UCSB House Calls to feature Yo-Yo Ma, Kathryn Stott
UCSB Arts & Lectures is presenting another House Calls virtual event at 5 p.m. Wednesday, featuring beloved cellist Yo-Yo Ma, acclaimed pianist Kathryn Stott and their recent collaborative album called “Songs of Comfort and Hope.”
The two classical musicians have had a musical relationship for more than 35 years. And with their new album released in 2020, they hope to encourage a sense of community, identity and purpose in the pandemic world.
“I was trying to imagine what the people were fearing, and how awful, isolated, scared and very much apart from all their loved ones (they were) and thought music could give some comfort,” Ms. Stott told the News-Press. “One of the things I thought of was that when we see something that we know, that gives us great memories, so there are a lot of songs people will feel really familiar with and will say, ‘I remember hearing that one,’ or things like that. That’s really how it began.”
Classical favorites featured in the album include “Amazing Grace,” “Ol’ Man River” and “Over the Rainbow,” among others. However, the seasoned musicians put their own spin on the fan favorites.
“Some things will be instantly recognizable and others have a little bit of a new twist to keep things moving,” Ms. Stott said. “Each song has a message of some sort, so it may be something comforting, it may be something that’s optimistic. But it’s all about time that’s gone by, time going on, love and death and all those things. It’s a wonderful, I would say, kaleidoscope of life that we put into this album.”
“Songs of Comfort and Hope” has 21 tracks, ranging from fresh arrangements of traditional folk tunes, pop songs and jazz standards to mainstays from the western classical repertoire. The virtual performance will run for approximately an hour and 20 minutes, and ticket holders will be able to replay the event for a week.

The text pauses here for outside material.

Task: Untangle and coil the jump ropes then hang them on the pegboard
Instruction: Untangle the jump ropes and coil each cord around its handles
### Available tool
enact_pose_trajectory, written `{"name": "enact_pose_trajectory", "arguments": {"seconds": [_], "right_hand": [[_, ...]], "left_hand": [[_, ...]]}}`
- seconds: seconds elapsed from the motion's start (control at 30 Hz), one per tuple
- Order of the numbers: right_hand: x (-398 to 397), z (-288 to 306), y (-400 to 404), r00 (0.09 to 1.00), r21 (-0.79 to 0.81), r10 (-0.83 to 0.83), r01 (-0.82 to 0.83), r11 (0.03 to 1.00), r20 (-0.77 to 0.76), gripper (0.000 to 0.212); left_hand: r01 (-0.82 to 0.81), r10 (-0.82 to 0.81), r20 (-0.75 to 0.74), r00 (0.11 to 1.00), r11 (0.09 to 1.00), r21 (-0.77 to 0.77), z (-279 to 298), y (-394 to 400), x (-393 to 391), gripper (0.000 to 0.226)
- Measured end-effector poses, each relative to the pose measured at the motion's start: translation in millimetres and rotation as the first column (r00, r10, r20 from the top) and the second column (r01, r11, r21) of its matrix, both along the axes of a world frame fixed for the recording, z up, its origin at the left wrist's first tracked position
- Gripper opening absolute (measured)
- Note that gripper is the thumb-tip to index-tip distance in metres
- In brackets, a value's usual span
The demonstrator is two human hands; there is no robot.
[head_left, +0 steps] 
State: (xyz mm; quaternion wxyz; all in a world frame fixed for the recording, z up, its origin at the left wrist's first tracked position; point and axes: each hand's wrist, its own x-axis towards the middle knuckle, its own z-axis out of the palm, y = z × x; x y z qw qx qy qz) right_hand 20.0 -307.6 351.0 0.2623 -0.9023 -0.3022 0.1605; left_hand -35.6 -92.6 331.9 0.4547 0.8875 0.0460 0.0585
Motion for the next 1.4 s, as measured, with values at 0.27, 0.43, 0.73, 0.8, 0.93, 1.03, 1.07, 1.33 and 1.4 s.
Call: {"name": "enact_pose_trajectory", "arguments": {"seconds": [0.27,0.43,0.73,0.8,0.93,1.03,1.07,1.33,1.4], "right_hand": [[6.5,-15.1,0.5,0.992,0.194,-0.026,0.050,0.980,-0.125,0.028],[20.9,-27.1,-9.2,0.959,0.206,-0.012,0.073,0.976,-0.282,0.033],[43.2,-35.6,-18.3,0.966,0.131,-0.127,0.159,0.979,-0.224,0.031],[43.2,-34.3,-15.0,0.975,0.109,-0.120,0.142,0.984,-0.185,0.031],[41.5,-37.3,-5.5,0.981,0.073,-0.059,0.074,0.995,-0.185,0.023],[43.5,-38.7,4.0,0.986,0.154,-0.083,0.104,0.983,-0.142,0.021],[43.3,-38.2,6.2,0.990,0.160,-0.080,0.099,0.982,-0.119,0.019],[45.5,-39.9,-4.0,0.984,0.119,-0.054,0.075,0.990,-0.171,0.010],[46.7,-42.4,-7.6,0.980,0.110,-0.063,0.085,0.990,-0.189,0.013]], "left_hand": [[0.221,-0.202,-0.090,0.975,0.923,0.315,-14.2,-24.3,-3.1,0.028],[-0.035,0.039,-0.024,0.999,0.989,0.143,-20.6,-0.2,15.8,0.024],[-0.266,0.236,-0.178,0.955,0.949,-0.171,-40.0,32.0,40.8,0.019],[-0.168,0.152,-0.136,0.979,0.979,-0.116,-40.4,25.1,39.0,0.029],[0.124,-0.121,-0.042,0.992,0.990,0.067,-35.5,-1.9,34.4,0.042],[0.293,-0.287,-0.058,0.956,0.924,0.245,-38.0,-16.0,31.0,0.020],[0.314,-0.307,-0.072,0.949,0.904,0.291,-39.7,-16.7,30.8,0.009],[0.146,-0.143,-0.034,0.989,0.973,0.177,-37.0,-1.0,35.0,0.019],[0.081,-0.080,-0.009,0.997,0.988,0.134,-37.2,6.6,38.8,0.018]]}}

Yo-Yo Ma will also take questions from attendees following the performance.
Yo-Yo Ma has come to perform at UCSB in person for many years, and is a great friend of UCSB A&L. Ms. Stott met him in 1978 in what she calls “one of the most fortuitous moments of her life.” Since then, the two have collaborated in musical pursuits all over the world.
Ms. Stott said she’s done a few live streams and virtual performances since the pandemic, but added that she didn’t know what it was like in the U.S. at the start of COVID-19, but in the UK, “the world just went silent.”
“In the beginning, there was nothing,” she said. “There was no music and very few concerts, and we’re just now beginning to have the possibility to have real people listening. It’s been a very long time.”
However, the pianist said music is important to get through the pandemic, and she hopes the familiar beats and melodies in “Songs of Comfort and Hope” do just that — comfort listeners and provide hope.
“When you feel really lost and you just have this great void, music can really touch your heart,” Ms. Stott said. “You don’t necessarily need the words — it can just bring you closer to something.
“I know when I hear certain pieces or songs or whatever it might be, I think, ‘That really reminds me of this,’ or you know when you eat something and say, ‘I remember that flavor as a child …’ I think music can do that to us in general, but it’s what I want is to try and pinpoint on this album. Every single track, it will take (listeners) to a place … Music is a way to connect us.”